05/12/2002 - 10:00
Pela primeira vez na história da Aids, as mulheres somam 50% dos casos de infecção pelo HIV, o vírus causador do mal, no mundo. A revelação é da agência da Organização das Nações Unidas responsável pelo combate à doença, a Unaids. Na semana passada, a entidade divulgou um relatório comprovando que a enfermidade avança de modo assustador entre o público feminino. O alerta foi dado às vésperas do Dia Mundial de Luta Contra a Aids, realizado no dia 1º de dezembro.
O fato de o HIV estar se propagando com rapidez entre as mulheres era conhecido. A novidade é o empate entre os dois sexos. No Brasil, porém, esse fenômeno ainda não ocorreu. Aqui, a balança continua pendendo para o homem. Nesta semana, o governo apresentará um estudo sobre a doença no País. Ele aponta que a proporção de infectados em 2002 é de 1,7 homem para cada mulher. A média repete a do ano passado, difere pouco da de 2000 (1,8) mas é bem menor em relação a 1985 (25,3 homens para cada mulher). “Há cinco anos, as mulheres são o grupo mais vulnerável”, diz Paulo Roberto Teixeira, coordenador nacional do programa DST/Aids. Por isso, nos últimos três anos, as campanhas passaram a centrar foco na população feminina.
No entanto, não é fácil diminuir a progressão da doença entre as mulheres. Prova disso é que, segundo o estudo brasileiro, na faixa etária dos 13 aos 19 anos o perigo ronda mais a porção feminina. Há 0,6 rapaz infectado para cada moça. A razão para esse crescimento? “A juventude é um fator de vulnerabilidade. Mas existem outros. Nessa faixa, as meninas tendem a transar com homens mais velhos. E elas também estão expostas ao abuso sexual”, explica a psicóloga Vera Paiva, do Núcleo de Estudos para Prevenção da Aids da Universidade de São Paulo.
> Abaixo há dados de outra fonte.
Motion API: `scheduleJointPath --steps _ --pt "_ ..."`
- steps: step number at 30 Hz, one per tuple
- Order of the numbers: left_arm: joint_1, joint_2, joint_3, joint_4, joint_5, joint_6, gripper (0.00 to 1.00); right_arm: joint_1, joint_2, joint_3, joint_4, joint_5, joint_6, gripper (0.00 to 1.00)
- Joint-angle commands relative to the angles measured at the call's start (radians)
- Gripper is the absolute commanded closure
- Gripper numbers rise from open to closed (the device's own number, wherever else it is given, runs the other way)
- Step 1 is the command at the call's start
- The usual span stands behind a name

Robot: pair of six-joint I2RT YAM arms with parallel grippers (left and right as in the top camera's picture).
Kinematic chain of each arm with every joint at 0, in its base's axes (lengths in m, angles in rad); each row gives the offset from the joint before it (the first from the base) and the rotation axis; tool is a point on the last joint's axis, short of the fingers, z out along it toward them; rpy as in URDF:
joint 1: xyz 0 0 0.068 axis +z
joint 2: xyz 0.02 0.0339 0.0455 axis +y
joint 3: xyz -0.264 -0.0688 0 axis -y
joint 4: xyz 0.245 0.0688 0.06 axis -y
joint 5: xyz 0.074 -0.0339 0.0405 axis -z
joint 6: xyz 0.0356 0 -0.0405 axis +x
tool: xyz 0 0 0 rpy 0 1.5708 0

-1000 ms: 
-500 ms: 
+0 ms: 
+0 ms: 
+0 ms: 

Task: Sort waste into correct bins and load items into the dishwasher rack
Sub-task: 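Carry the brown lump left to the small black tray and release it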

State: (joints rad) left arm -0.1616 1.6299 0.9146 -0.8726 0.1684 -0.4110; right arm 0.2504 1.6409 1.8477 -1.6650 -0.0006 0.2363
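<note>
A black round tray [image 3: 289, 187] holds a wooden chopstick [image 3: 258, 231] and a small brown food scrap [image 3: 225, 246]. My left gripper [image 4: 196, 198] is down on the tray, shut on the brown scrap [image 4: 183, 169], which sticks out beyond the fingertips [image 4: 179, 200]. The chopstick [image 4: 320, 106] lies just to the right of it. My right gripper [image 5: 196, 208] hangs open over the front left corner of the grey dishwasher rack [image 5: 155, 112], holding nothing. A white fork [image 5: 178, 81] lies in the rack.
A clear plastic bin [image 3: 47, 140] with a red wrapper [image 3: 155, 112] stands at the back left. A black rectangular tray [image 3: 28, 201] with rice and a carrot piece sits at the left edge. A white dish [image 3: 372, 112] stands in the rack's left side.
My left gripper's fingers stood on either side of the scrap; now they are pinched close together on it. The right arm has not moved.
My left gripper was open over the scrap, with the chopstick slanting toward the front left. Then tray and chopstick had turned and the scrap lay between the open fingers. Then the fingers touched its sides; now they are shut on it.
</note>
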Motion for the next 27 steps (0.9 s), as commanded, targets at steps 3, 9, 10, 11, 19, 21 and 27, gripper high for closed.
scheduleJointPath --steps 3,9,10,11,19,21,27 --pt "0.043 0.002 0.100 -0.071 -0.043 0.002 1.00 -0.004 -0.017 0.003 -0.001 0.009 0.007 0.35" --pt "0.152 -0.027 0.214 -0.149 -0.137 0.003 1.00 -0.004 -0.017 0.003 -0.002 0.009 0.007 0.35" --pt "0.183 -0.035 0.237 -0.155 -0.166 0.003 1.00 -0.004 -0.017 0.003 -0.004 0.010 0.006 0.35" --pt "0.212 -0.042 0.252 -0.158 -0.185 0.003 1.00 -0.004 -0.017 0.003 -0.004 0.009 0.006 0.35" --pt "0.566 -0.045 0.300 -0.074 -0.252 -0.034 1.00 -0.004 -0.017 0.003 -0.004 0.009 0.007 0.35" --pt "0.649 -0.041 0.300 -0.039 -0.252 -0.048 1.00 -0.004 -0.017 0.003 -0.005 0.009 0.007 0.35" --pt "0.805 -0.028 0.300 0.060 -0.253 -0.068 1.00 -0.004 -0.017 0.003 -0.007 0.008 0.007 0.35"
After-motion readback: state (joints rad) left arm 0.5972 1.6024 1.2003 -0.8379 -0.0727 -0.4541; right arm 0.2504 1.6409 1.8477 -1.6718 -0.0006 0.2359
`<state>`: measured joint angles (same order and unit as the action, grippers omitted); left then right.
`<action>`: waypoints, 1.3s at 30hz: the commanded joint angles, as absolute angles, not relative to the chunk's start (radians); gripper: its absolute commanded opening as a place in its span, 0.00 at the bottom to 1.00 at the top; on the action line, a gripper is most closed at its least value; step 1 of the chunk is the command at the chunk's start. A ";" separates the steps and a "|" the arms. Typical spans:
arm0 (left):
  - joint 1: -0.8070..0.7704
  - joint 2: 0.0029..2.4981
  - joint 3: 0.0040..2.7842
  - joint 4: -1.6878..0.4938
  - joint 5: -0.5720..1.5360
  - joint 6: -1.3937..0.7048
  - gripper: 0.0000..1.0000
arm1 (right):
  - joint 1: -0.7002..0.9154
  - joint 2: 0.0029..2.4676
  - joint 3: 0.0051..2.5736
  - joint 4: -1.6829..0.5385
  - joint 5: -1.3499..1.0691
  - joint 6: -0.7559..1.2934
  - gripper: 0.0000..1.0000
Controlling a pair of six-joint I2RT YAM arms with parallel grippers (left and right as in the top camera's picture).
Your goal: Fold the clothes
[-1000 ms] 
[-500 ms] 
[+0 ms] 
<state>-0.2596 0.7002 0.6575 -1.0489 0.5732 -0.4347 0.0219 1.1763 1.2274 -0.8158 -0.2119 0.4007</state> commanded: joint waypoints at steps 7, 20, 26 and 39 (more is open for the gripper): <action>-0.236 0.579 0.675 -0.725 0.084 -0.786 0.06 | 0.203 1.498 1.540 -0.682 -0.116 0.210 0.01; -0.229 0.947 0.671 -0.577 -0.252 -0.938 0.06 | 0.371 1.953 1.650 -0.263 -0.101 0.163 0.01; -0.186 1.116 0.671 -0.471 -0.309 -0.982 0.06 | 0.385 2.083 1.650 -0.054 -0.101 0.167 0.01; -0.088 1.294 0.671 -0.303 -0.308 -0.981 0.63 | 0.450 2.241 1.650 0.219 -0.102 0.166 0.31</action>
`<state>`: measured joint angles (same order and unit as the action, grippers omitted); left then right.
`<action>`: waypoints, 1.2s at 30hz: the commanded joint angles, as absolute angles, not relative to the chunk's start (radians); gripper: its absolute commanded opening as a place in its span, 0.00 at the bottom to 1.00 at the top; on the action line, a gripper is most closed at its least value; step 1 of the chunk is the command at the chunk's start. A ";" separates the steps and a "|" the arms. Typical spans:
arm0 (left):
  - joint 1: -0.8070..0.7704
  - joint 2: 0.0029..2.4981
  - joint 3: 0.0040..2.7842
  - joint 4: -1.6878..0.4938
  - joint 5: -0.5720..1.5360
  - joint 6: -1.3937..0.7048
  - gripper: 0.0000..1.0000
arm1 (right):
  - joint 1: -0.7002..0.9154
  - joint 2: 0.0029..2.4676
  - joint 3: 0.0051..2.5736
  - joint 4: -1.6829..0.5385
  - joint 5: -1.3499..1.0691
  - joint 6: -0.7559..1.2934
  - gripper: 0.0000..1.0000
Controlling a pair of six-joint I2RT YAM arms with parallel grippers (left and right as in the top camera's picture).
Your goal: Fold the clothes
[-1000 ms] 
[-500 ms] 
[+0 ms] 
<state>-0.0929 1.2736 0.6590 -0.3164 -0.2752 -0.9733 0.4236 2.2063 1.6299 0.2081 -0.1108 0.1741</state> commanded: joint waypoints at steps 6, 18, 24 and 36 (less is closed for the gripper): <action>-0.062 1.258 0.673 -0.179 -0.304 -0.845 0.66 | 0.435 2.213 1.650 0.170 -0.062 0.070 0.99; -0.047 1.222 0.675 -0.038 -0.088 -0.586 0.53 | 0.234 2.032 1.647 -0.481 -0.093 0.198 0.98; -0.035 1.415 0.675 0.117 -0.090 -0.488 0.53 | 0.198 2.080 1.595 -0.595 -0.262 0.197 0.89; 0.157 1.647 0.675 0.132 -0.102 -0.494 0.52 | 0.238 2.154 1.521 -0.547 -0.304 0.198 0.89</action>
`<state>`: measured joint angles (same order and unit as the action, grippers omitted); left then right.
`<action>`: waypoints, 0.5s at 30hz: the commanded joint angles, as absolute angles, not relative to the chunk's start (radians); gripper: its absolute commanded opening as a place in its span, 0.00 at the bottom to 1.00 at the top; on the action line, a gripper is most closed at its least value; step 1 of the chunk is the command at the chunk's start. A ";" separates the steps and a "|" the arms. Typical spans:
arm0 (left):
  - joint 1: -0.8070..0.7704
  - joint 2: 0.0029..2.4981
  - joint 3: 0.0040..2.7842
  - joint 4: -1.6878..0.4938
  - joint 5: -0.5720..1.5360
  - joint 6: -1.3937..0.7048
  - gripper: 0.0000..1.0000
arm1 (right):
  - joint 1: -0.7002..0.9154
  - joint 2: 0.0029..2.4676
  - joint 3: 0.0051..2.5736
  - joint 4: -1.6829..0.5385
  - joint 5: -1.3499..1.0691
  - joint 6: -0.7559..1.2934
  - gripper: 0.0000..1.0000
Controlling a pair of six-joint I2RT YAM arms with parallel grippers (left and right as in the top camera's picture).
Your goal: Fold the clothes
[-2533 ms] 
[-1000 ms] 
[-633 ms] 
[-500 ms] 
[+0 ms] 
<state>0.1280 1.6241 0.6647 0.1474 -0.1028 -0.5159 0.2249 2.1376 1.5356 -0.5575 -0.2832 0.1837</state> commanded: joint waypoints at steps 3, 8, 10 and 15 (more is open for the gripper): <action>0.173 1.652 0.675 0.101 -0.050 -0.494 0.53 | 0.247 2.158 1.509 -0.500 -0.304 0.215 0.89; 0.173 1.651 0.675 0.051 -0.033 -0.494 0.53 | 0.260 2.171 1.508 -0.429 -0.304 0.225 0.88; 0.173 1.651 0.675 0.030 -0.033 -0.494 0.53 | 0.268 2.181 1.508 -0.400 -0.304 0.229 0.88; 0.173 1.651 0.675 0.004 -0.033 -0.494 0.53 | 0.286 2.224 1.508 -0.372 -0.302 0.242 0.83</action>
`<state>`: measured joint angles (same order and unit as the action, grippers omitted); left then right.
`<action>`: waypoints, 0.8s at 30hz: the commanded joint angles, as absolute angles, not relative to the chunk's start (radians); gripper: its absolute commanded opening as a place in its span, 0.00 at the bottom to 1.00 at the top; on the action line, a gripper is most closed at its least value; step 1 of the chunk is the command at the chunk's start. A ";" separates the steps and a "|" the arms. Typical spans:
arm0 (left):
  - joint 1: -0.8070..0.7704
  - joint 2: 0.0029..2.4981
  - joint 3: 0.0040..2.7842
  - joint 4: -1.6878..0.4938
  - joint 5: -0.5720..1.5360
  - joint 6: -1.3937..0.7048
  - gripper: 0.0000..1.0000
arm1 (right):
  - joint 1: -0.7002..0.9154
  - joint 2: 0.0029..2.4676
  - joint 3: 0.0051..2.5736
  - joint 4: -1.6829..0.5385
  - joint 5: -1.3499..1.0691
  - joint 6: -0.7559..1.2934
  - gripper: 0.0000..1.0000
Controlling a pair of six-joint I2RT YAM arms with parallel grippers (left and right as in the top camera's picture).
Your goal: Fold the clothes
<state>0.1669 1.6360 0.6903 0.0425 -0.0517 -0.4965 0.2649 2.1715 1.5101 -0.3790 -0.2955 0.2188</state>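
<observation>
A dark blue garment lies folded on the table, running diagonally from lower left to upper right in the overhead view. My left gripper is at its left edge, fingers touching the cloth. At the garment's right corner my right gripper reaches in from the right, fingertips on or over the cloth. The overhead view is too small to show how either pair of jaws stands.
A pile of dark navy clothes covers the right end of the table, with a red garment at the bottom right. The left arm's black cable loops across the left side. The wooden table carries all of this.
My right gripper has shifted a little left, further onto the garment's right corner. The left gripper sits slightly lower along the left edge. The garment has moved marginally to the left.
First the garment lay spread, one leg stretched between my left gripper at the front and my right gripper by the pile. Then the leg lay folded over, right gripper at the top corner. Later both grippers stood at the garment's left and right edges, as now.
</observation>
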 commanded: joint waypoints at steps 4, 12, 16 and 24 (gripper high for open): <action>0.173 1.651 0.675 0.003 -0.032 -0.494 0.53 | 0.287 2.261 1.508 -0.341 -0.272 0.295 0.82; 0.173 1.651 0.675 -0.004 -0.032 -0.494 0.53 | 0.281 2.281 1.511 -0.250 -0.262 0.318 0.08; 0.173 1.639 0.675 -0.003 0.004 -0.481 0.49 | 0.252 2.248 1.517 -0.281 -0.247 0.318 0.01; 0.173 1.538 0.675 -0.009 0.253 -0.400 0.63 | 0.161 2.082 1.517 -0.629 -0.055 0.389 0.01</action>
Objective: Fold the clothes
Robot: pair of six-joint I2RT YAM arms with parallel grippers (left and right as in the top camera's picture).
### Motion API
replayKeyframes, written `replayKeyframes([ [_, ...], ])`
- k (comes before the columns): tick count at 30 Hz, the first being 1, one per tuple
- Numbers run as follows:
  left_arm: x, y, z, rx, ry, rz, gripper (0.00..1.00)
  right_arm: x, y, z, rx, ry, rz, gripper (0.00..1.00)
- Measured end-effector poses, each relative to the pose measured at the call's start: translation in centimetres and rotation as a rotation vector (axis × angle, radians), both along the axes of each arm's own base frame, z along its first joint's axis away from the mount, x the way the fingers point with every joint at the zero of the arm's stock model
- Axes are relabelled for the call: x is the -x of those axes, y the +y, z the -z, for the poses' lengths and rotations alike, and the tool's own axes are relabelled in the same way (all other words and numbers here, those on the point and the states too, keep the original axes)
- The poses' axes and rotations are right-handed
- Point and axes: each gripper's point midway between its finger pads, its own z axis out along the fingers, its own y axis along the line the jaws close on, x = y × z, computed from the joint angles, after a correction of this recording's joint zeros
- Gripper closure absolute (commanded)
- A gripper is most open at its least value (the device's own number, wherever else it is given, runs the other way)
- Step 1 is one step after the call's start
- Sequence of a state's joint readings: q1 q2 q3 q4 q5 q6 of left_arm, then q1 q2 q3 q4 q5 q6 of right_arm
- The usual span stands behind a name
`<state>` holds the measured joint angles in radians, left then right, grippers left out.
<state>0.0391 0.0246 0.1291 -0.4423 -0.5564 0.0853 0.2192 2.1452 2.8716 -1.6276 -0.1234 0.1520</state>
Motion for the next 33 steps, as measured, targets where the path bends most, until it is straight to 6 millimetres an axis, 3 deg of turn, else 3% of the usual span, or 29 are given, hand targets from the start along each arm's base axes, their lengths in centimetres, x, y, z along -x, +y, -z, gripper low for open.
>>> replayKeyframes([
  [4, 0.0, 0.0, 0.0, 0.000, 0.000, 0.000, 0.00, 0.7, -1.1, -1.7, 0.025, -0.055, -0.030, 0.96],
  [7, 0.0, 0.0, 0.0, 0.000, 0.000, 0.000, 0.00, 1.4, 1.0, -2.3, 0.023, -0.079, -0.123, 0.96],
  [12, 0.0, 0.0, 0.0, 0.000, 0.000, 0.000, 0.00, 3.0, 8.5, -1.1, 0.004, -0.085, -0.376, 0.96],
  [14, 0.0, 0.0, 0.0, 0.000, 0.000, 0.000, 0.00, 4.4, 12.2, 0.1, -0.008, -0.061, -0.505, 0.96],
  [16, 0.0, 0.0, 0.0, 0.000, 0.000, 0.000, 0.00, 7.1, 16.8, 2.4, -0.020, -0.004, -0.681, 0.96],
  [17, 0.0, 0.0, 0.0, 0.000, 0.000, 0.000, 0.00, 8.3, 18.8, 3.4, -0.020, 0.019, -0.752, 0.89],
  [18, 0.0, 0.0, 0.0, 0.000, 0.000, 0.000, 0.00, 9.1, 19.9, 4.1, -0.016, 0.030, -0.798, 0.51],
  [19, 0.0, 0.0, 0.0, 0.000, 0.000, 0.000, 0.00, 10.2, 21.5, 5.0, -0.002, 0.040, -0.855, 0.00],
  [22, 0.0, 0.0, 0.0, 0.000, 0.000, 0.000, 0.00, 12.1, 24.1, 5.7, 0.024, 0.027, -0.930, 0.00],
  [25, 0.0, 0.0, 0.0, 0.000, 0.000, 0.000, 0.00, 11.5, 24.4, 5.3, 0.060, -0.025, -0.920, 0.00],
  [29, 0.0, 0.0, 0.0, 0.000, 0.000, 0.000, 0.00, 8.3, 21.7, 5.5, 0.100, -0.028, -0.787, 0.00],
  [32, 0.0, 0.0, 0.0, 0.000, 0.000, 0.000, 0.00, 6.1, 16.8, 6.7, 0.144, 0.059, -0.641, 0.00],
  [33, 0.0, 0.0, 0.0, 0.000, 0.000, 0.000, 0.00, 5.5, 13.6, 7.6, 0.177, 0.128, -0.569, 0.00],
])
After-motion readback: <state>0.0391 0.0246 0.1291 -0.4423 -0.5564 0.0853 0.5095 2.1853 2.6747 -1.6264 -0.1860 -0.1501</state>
Esses problemas também atingem países africanos. Em seu relatório, a Unaids informa que em certas nações as jovens se casam com homens bem mais velhos. É uma forma de garantir melhores condições de vida. Sem acesso à informação e devido à histórica submissão feminina, elas não têm condições de pedir aos parceiros que usem camisinha. A África, aliás, é um ponto nevrálgico da luta contra a Aids. Lá, as mulheres são hoje as principais vítimas do HIV. Elas respondem por 58% dos casos de contaminação. A Ásia e o Leste Europeu também são regiões que preocupam. A explicação é, de novo, a submissão. “A atitude passiva da mulher em relação à sexualidade pode levar ao aumento dos índices, principalmente na África. Além disso, ela normalmente cuida primeiro da família, muitas vezes deixando sua saúde de lado”, observa o infectologista Caio Rosenthal, de São Paulo.
Diante do quadro mundial, a pergunta é o que fazer para impedir que a Aids continue se alastrando tão intensamente na população feminina. Teixeira afirma que é importante a mulher ter mais poder de negociação para exigir o uso do preservativo. O ideal também é que ela tenha consciência de que, mesmo casada e sendo fiel ao marido, a prevenção é fundamental. Vera Paiva completa: “É preciso integrar o homem a essa discussão. Não no posto de saúde, e sim nos ambientes em que eles estão mais presentes, como a empresa e o clube”, afirma.
As novas vítimas do HIV |
Um levantamento do Fundo das Nações Unidas para a Infância (Unicef) calcula que em 2010 haverá 25 milhões de crianças órfãs no mundo por causa da Aids. Só na África existem hoje 13,5 milhões de menores de 15 anos que perderam um ou ambos os pais, vítimas da doença. “É complicado combater a Aids em lugares nos quais as pessoas não têm nem mesmo o que comer”, justifica Josefa Marrato, oficial de projetos da Unicef em Pernambuco. A entidade também estima que existam no mundo três milhões de crianças com HIV. Na opinião de organizações não-governamentais brasileiras, os governos devem investir mais em programas de prevenção e detecção da doença. Uma das formas de fazer isso é incentivar a gestante a fazer o exame para saber se é portadora do vírus. Se o teste der positivo, toda a família deve ser acompanhada.